Like, I get the point of me being here and reading these words with an audience has something to do with magical creatures but... I don’t know, my mind gives one of those long, jagged screeches like a retro record player’s needle on vinyl. Magical creatures my medical mind can kind of get, like those who have different colors of skins or bodily appendages—I can think of some DNA gone haywire or something.
But words? Just saying words? I don’t know. That should still be normal, even in this crazy funhouse town I’ve fallen into.
“And powers ever be unbroken.” Gray-haired Madge glares me down, her words whipping me out of my two-second mental sprint, and daring me to run—or lie.
Nope, old witch. I’m staying. Let your words do your thing.I take Marina’s face in the palm of my hand, momentarily diverting her gaze from the book.
“Love you,” she mouths.
“Love you, baby,” I mouth back, freak out fleeing.
“Powers guard these two lovers—” Jakob Minegold dabs his eyes and smiles at Marina as she nuzzles her cheek deeper into my palm.
“And their vows truly spoken.” Tessa, the meek little pregnant thing, is suddenly a glowing white goddess, looking like she swallowed lighting, all white irises and hair flying back from her head as she claps her hands together and a circle of ultraviolet blue snaps and sparkles to life around Marina and I, trapping us in the eye of a magical storm.
Damn. I hope we don’t have to pay for the carpeting. That’s the totally wrong thought I suddenly have—but it goes away when Marina’s eyes open and look into mine.
“If you say this—there is nothing you can do to separate us. Ever. Not now, not in the afterlife. Please—” Her voice holds one last breathless warning.
Maybe she needs water.
Maybe I need to kiss the air back into her lungs.
My voice has never been so rock solid and sure, low and firm, like I’m telling God and the devil and everyone in between that Marina is mine.
The words seem to stand out on the old faded pages, black and scrawling, flowing right from my lips. “In life and death, to you I bind myself, heart and soul. Ever tethered and never to part, I name thee keeper of soul and heart.”
Say it back, baby. I dare you.
Marina gasp-chokes, like someone just unplugged her airway, and her words are said with wide, incredulous eyes, her fingers sliding across my shoulders as she leaves the book in my hands. “In life and death, to you I bind myself, heart and soul. Ever tethered and never to part, I name thee keeper of soul and heart.”

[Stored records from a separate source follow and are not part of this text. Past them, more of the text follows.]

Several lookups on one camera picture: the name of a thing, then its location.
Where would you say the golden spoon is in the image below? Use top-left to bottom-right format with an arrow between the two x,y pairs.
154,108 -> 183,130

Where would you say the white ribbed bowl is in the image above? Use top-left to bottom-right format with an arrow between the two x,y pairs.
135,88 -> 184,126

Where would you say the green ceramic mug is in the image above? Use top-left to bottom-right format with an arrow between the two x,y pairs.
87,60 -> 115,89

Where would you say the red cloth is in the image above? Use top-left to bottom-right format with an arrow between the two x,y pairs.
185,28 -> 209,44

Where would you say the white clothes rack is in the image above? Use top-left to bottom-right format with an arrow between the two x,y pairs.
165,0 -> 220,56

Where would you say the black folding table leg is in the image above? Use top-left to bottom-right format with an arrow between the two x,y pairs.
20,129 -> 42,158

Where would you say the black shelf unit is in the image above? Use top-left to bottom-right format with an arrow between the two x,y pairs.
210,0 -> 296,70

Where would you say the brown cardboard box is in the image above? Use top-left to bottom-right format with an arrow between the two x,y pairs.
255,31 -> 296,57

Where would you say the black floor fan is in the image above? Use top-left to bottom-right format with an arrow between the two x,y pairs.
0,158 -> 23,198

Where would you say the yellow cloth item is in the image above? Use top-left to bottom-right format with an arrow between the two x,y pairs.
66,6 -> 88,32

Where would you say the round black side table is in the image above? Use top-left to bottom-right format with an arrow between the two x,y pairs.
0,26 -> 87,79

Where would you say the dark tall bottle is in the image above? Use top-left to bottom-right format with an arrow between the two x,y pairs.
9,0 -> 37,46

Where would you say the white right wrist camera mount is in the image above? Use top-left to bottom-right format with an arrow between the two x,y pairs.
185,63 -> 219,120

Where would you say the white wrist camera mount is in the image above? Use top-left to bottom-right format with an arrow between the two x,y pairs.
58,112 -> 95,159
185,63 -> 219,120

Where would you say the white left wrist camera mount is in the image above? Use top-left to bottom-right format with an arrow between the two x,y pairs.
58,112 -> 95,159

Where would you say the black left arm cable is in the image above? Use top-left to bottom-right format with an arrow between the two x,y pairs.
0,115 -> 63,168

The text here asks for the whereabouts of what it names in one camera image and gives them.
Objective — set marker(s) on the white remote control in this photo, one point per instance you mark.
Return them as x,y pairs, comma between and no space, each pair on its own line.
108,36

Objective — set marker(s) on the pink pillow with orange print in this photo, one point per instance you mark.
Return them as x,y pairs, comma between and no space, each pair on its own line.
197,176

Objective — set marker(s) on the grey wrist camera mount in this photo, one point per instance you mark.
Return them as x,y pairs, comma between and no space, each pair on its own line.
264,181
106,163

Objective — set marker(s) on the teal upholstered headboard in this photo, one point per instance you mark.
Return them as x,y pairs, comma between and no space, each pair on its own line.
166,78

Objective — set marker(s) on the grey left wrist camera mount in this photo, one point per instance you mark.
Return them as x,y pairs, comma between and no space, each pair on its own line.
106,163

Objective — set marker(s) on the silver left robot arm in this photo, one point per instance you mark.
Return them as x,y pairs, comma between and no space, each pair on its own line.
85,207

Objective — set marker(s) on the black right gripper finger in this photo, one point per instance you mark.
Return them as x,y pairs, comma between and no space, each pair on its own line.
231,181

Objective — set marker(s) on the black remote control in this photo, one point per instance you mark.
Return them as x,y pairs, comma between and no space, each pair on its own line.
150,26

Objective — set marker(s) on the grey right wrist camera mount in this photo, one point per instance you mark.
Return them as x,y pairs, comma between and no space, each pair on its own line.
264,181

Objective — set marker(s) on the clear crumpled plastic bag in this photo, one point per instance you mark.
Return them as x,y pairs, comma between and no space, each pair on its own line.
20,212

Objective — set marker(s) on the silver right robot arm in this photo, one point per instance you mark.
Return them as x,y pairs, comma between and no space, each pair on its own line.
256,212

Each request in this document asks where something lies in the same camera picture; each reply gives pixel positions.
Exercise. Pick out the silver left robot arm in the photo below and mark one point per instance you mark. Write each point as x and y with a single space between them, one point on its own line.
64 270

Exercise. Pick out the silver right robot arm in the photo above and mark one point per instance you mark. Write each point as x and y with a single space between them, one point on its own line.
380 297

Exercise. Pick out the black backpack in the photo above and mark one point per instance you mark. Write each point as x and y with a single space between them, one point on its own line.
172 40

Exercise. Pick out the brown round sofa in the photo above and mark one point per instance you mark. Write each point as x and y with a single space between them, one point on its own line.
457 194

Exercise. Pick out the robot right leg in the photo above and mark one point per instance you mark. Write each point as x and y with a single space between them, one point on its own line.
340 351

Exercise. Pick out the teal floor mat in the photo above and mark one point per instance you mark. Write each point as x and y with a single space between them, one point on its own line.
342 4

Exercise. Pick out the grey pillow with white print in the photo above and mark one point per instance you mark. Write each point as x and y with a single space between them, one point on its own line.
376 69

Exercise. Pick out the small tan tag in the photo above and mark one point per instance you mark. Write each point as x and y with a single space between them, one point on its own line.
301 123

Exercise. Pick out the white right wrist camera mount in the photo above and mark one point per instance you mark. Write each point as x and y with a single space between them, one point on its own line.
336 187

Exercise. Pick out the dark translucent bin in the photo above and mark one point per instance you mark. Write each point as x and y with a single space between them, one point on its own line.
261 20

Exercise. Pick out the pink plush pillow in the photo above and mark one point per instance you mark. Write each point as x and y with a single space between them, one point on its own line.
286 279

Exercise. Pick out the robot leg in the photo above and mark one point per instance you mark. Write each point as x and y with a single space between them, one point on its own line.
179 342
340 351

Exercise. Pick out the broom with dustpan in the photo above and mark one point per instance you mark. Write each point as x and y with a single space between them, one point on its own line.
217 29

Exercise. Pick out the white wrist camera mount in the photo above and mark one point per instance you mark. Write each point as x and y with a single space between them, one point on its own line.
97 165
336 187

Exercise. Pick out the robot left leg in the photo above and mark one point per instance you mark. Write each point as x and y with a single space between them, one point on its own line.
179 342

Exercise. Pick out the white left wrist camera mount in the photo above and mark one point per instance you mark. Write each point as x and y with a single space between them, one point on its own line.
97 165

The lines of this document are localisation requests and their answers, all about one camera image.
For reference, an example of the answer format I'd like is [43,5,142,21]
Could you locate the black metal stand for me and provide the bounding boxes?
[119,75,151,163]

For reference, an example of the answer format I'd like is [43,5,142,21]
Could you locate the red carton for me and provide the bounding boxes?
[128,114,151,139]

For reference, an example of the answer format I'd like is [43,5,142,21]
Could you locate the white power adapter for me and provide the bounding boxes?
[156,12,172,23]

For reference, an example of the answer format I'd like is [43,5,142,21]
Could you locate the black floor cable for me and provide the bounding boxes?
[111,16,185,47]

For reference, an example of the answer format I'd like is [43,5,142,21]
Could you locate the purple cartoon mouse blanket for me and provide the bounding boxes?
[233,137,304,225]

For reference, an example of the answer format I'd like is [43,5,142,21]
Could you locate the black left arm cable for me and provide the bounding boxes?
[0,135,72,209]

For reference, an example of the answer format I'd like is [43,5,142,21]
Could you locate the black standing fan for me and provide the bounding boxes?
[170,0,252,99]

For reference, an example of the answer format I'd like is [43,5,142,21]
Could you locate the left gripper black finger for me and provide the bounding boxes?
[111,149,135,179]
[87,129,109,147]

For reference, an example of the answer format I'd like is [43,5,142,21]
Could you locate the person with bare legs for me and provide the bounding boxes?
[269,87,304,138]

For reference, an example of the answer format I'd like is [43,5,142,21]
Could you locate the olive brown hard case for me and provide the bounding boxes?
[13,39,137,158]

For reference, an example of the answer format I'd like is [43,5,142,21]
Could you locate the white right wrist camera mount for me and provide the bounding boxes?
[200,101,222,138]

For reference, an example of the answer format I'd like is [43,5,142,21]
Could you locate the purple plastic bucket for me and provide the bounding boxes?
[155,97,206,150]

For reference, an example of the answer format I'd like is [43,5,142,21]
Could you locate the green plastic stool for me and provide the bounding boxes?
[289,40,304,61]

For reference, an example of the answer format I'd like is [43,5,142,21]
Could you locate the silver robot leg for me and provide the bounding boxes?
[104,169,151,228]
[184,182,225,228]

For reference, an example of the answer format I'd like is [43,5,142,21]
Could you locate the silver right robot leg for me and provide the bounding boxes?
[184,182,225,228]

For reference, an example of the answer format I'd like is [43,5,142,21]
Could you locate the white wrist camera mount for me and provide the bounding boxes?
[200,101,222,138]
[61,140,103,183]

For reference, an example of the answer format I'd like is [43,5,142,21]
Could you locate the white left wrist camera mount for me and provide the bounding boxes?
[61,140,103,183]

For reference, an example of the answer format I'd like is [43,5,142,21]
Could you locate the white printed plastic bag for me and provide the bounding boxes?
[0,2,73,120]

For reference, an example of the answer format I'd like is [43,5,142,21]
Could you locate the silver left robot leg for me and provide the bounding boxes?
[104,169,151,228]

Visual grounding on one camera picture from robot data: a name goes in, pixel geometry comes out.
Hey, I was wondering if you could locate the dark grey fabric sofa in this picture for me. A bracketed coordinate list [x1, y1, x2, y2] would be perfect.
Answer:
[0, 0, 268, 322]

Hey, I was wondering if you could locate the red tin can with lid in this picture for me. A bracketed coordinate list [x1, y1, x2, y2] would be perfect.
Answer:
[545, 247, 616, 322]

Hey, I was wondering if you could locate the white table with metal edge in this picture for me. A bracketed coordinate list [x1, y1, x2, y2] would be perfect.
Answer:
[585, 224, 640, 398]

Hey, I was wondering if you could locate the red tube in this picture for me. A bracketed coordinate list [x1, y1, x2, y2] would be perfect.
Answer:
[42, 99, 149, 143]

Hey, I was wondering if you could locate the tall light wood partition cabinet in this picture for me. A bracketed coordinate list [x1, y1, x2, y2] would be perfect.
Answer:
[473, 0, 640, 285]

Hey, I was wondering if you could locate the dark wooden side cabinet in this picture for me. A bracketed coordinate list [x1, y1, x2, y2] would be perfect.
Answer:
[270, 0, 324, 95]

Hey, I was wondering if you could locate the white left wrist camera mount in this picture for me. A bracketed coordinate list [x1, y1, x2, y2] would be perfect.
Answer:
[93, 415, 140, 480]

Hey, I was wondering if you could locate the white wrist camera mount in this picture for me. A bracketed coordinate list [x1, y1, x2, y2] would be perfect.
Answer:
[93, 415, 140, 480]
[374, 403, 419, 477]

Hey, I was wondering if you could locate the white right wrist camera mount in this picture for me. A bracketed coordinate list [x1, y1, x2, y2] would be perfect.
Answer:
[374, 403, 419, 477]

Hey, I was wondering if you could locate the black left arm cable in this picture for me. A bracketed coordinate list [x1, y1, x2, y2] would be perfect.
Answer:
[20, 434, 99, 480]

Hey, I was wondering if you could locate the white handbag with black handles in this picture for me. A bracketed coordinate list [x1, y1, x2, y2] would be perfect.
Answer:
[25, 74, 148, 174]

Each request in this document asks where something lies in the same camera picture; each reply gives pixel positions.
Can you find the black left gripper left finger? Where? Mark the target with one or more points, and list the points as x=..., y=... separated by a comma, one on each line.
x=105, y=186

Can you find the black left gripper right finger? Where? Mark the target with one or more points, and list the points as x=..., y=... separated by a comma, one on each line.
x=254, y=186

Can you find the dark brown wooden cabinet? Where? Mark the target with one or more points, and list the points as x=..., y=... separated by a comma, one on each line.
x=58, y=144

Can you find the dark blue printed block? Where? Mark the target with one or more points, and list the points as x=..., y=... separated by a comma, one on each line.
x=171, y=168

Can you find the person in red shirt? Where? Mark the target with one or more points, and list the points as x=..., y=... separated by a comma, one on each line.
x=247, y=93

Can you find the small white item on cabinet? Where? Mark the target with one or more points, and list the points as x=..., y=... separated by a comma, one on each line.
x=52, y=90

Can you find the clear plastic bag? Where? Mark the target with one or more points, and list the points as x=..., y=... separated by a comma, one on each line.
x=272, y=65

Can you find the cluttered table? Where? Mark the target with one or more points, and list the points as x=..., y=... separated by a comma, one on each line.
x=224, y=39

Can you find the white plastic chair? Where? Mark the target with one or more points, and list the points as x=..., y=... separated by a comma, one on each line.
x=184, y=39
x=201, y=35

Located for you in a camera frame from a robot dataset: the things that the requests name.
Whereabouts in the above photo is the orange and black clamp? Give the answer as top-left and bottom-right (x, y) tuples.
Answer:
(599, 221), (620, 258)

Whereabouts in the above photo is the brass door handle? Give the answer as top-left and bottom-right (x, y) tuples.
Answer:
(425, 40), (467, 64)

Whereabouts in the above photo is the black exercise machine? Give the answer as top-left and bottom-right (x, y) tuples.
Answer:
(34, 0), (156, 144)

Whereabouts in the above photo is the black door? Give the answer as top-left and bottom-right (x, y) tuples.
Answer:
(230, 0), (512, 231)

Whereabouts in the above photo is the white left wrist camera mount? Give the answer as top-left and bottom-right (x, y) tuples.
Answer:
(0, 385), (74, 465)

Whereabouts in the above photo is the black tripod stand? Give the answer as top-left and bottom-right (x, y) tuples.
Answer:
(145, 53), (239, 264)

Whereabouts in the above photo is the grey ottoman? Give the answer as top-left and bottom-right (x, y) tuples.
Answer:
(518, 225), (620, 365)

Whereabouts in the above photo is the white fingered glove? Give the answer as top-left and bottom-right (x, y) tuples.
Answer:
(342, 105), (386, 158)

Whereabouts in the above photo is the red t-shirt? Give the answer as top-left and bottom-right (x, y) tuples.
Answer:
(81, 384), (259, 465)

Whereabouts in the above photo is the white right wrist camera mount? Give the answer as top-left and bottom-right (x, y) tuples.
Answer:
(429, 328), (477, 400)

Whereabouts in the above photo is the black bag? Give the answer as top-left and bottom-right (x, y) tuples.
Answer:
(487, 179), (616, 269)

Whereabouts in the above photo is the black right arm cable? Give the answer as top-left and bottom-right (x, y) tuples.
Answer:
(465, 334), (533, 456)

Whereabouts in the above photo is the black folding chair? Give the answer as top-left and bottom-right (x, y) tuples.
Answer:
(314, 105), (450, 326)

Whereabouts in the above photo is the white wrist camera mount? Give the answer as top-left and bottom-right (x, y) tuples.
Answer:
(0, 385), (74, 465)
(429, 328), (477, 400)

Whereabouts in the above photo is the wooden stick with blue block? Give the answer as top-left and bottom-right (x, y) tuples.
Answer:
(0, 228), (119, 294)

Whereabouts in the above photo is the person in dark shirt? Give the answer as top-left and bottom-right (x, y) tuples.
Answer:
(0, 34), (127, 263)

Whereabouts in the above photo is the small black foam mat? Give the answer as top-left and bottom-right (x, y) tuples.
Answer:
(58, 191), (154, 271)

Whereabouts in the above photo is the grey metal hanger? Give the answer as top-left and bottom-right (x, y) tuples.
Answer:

I think this is where the minister would say kiss the bride, but this isn’t a wedding (exactly), and my entire instructions for the night were “Stand here” and “Read this.” Doesn’t matter. I know what to do.
Blue flames flare up around us as our mouths crash together. I can feel Marina’s long tongue twisting and stroking around mine, sending shockwaves down my spine and awakening a piece of me that ought to be dormant until we’re alone.
Flames. Monster bride. Floating, glowing lady in the circle. Vampire weeping into a hanky.
Should be scared, but I’m not. Just thankful. Relieved.
Nothing’s gonna take my girl away now.
Chapter Sixteen
There is champagne and hugging, toasting and some awkward silences. Not from Kev, but from the others. The magic users in the room are happy that I’m “protected,” but no one is truly optimistic that this is over. The threat of Koshchei means the Night Watch will get involved. I should be there for that discussion, for those plans.
But my mind is firmly on another subject.
My love. My protector. The knight to my queen, now the king of my heart... My shore.
I need water—and for the first time since I’ve stopped killing, I want to take a man into my river and pull him to the bottom—only this time he’ll rise, gasping for air with my body wrapped around his.
“Tomorrow night—Night Watch meeting,” Minegold stops me in the middle of my hundredth kiss, ushering us toward the door. “Here or the library’s all-purpose room.”
“I’ll be there,” I promise, stopping to hug Calder and Janet goodbye.
“I’ll come, too,” Kev volunteers, shaking Calder’s hand and looking relieved when my water-dwelling bestie doesn’t wrap him in tentacles.
I want him to stay gone, to stay out of danger and anything remotely involved in it—but that would mean he’d leave me, too. He can’t now.